* **THE PROBLEM**:
Select from the data all lines with the word "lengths".
= = = =
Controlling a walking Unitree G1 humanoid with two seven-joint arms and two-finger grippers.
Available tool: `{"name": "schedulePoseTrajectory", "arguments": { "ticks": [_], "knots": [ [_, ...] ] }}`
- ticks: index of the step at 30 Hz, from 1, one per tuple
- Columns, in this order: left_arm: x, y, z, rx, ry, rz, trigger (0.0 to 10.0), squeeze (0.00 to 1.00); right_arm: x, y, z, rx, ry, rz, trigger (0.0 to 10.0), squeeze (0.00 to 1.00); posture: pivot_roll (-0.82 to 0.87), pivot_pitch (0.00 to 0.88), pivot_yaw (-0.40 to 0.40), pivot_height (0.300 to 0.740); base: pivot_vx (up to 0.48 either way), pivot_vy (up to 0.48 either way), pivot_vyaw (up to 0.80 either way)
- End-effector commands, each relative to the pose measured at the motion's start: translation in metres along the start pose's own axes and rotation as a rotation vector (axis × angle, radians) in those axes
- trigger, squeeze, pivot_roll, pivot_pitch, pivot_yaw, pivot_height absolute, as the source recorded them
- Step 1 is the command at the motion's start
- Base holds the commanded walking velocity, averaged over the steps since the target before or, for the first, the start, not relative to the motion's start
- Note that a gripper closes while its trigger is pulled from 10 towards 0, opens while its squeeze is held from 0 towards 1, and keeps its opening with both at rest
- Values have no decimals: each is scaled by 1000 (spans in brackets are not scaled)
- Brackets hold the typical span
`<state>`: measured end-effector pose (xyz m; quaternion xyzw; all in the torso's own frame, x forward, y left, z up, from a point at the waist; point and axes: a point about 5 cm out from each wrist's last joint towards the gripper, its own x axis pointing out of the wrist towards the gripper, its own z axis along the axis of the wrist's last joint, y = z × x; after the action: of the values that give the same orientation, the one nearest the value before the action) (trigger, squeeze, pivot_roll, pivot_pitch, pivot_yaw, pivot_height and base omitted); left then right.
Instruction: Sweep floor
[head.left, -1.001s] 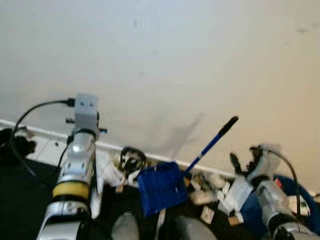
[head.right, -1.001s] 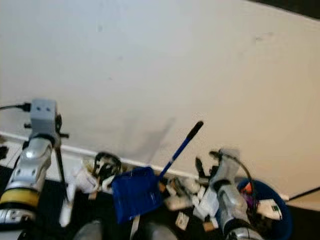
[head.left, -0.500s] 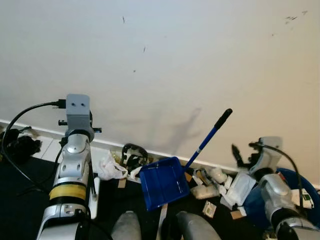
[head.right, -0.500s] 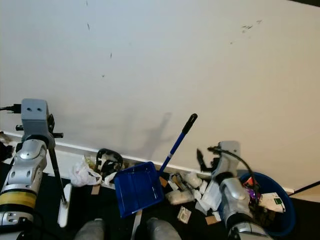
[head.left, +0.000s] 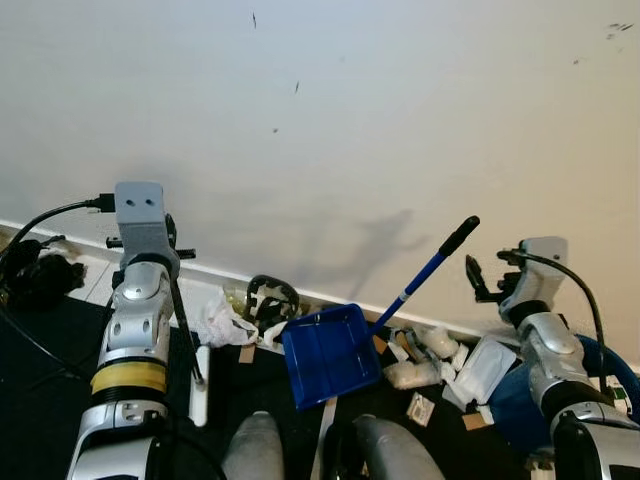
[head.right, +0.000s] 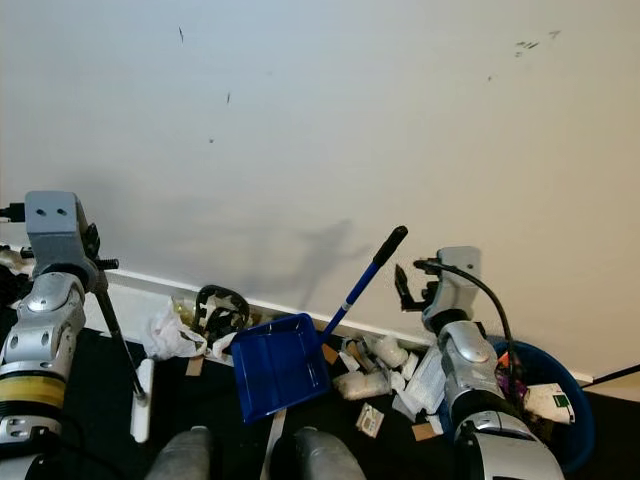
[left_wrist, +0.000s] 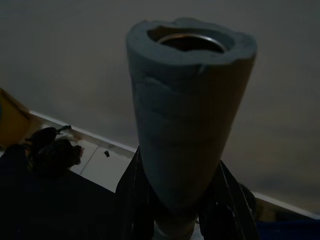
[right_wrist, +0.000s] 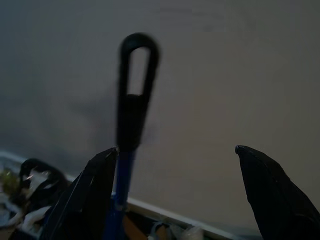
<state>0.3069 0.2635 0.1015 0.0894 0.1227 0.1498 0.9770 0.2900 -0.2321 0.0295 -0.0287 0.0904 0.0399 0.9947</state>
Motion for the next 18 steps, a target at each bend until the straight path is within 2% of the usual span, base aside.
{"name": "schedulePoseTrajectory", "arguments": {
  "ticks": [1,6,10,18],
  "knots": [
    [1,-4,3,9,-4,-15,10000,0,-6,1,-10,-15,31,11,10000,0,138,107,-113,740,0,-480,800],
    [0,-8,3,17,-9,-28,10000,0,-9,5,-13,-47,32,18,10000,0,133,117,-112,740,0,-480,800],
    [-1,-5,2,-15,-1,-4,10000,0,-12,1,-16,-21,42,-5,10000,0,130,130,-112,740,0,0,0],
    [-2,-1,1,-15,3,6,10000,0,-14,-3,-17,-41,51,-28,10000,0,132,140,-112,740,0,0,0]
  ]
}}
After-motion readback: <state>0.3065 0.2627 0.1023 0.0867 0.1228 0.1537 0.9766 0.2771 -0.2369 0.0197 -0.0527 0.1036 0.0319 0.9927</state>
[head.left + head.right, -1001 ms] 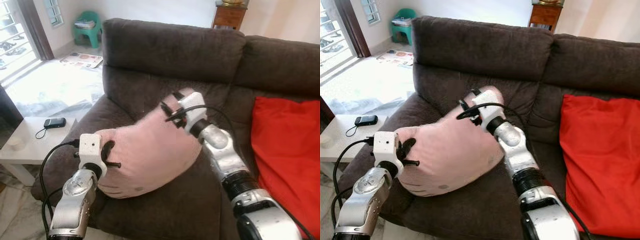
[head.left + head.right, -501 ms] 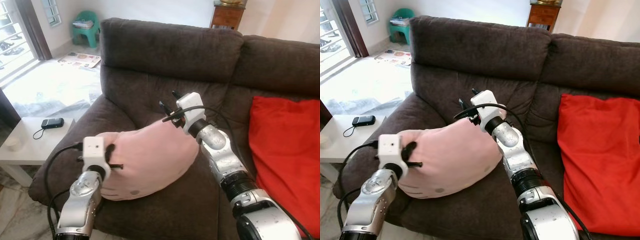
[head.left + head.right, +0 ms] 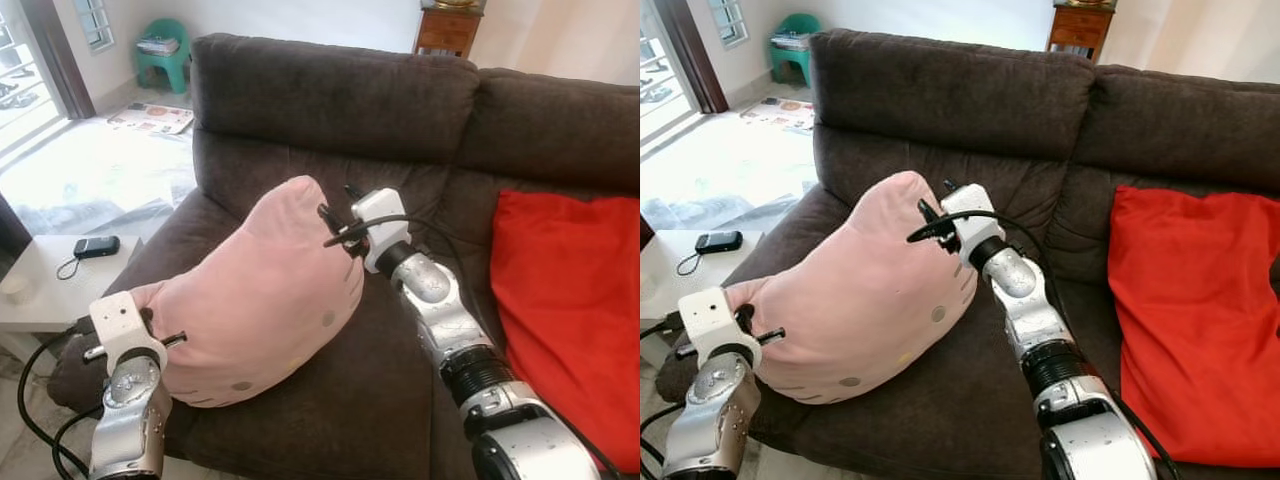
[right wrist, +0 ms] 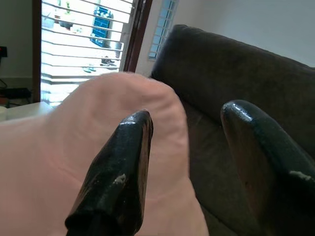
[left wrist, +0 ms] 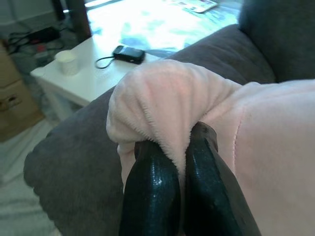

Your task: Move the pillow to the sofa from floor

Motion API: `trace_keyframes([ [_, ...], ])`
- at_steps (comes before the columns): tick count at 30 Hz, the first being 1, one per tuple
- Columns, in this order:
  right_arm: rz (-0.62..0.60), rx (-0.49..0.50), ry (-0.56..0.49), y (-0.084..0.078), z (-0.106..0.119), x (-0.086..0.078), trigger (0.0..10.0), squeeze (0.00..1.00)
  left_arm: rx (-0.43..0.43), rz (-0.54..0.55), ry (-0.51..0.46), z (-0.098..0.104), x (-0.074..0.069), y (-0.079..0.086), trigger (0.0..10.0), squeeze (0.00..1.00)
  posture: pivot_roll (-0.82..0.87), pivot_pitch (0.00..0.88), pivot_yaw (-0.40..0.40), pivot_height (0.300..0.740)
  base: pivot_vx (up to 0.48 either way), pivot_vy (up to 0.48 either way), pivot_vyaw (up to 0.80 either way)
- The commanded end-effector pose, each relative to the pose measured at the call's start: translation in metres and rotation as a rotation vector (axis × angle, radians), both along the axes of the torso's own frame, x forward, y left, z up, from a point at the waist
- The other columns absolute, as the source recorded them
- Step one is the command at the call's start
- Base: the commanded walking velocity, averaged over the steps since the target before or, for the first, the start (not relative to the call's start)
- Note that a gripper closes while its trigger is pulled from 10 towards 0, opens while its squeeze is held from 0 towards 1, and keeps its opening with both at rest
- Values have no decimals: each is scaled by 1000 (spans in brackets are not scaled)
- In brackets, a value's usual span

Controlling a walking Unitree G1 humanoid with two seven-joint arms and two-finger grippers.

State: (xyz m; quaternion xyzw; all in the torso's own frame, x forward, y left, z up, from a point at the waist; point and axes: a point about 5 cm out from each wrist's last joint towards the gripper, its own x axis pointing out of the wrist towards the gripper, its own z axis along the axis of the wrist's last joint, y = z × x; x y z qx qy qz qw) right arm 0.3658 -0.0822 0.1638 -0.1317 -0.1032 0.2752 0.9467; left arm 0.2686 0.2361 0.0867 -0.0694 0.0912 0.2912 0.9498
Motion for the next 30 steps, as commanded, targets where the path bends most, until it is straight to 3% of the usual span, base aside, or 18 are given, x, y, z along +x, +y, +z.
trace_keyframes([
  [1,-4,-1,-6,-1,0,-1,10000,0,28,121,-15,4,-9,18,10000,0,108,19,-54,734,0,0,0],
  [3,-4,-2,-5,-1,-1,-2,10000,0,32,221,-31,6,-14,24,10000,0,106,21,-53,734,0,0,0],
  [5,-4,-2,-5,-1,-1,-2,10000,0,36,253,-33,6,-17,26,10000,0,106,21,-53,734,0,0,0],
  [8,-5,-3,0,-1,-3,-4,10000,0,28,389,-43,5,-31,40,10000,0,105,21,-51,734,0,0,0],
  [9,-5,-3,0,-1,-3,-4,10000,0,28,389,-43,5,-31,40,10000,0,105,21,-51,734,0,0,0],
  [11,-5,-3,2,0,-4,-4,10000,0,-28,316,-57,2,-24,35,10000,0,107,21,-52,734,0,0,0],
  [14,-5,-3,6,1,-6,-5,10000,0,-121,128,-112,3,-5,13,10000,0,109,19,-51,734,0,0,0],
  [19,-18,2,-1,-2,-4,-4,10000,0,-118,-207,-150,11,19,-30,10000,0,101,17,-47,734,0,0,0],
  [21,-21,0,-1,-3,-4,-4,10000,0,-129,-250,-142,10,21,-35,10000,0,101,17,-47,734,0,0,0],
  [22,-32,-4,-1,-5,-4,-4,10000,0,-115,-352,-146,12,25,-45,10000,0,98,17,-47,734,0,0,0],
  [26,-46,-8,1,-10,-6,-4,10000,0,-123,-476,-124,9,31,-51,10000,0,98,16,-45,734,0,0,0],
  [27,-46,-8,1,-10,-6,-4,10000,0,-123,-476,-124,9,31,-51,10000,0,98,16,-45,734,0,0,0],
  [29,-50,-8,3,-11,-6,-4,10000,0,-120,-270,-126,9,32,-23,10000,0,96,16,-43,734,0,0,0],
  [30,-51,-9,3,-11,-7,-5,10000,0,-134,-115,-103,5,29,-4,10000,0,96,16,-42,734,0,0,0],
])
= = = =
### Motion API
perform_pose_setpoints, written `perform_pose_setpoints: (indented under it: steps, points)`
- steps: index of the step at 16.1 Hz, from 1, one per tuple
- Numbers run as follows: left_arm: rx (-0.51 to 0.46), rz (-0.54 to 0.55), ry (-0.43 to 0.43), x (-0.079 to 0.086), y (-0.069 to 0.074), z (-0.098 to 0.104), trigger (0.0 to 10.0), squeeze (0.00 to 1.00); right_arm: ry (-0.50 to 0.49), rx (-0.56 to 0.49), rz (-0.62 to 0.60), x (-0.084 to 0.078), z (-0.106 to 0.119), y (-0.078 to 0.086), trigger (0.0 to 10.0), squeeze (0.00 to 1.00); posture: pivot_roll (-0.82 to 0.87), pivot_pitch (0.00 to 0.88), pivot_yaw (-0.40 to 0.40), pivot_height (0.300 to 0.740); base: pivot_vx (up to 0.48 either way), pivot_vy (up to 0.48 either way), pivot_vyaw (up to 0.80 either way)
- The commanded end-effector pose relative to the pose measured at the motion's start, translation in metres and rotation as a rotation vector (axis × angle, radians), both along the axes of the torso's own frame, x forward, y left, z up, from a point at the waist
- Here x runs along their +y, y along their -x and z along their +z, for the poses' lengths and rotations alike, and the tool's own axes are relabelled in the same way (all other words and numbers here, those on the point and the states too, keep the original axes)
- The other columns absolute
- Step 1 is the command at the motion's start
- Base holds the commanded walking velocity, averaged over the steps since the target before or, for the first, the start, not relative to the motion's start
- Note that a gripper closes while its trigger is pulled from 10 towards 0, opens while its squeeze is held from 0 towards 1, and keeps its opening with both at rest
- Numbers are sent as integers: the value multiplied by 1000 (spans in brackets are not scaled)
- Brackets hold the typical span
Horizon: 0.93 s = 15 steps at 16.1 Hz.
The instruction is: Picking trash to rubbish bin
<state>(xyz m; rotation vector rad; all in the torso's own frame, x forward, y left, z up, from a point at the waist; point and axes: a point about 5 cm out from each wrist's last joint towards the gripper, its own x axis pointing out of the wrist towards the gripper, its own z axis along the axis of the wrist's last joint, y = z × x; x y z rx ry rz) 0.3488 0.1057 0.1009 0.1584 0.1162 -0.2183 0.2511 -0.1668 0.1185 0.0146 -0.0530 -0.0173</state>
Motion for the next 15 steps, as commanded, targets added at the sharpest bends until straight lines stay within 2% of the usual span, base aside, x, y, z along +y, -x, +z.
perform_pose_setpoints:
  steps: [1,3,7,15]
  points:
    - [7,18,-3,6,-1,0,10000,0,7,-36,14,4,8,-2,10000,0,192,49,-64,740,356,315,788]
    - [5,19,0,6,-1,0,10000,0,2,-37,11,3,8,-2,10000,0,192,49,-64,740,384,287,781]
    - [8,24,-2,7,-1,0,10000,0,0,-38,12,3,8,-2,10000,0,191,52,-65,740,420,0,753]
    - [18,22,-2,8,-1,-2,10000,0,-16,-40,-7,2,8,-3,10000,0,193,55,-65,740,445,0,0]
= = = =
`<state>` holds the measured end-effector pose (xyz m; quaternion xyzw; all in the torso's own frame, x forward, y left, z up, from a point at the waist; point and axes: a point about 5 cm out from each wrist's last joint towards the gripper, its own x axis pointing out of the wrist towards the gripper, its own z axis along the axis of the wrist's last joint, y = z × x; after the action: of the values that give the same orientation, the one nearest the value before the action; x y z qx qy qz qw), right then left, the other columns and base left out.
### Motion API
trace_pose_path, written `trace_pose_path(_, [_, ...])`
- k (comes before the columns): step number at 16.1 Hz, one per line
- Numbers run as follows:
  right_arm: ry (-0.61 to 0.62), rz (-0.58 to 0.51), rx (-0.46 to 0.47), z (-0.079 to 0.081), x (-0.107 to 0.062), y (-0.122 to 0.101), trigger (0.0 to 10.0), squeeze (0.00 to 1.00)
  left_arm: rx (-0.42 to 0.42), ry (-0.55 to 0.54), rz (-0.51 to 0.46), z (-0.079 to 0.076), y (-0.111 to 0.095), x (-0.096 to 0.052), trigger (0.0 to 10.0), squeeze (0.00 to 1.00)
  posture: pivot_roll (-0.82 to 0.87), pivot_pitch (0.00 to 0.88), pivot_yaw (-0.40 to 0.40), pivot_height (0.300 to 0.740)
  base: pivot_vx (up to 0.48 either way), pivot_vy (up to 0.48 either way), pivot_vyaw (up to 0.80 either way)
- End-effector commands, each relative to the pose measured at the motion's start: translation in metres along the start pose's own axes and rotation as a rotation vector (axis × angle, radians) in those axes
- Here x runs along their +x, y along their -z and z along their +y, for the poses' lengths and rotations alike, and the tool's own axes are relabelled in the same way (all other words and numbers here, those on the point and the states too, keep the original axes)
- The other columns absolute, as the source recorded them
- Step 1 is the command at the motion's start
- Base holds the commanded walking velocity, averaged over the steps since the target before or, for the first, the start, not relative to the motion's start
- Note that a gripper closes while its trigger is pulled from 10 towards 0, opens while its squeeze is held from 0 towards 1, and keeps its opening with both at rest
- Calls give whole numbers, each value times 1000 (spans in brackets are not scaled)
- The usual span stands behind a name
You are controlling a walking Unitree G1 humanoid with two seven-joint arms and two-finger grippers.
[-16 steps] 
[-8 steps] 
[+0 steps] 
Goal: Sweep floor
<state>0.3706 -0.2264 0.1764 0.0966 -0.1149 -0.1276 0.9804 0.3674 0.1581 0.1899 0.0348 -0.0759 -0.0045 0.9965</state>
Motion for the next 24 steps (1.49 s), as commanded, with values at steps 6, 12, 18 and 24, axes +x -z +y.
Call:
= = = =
* **COMPLETED EXERCISE**:
- Here x runs along their +y, y along their -x and z along their +z, for the poses' lengths and rotations alike, and the tool's own axes are relabelled in the same way (all other words and numbers here, those on the point and the states too, keep the original axes)
- Here x runs along their +x, y along their -z and z along their +y, for the poses' lengths and rotations alike, and the tool's own axes are relabelled in the same way (all other words and numbers here, those on the point and the states too, keep the original axes)

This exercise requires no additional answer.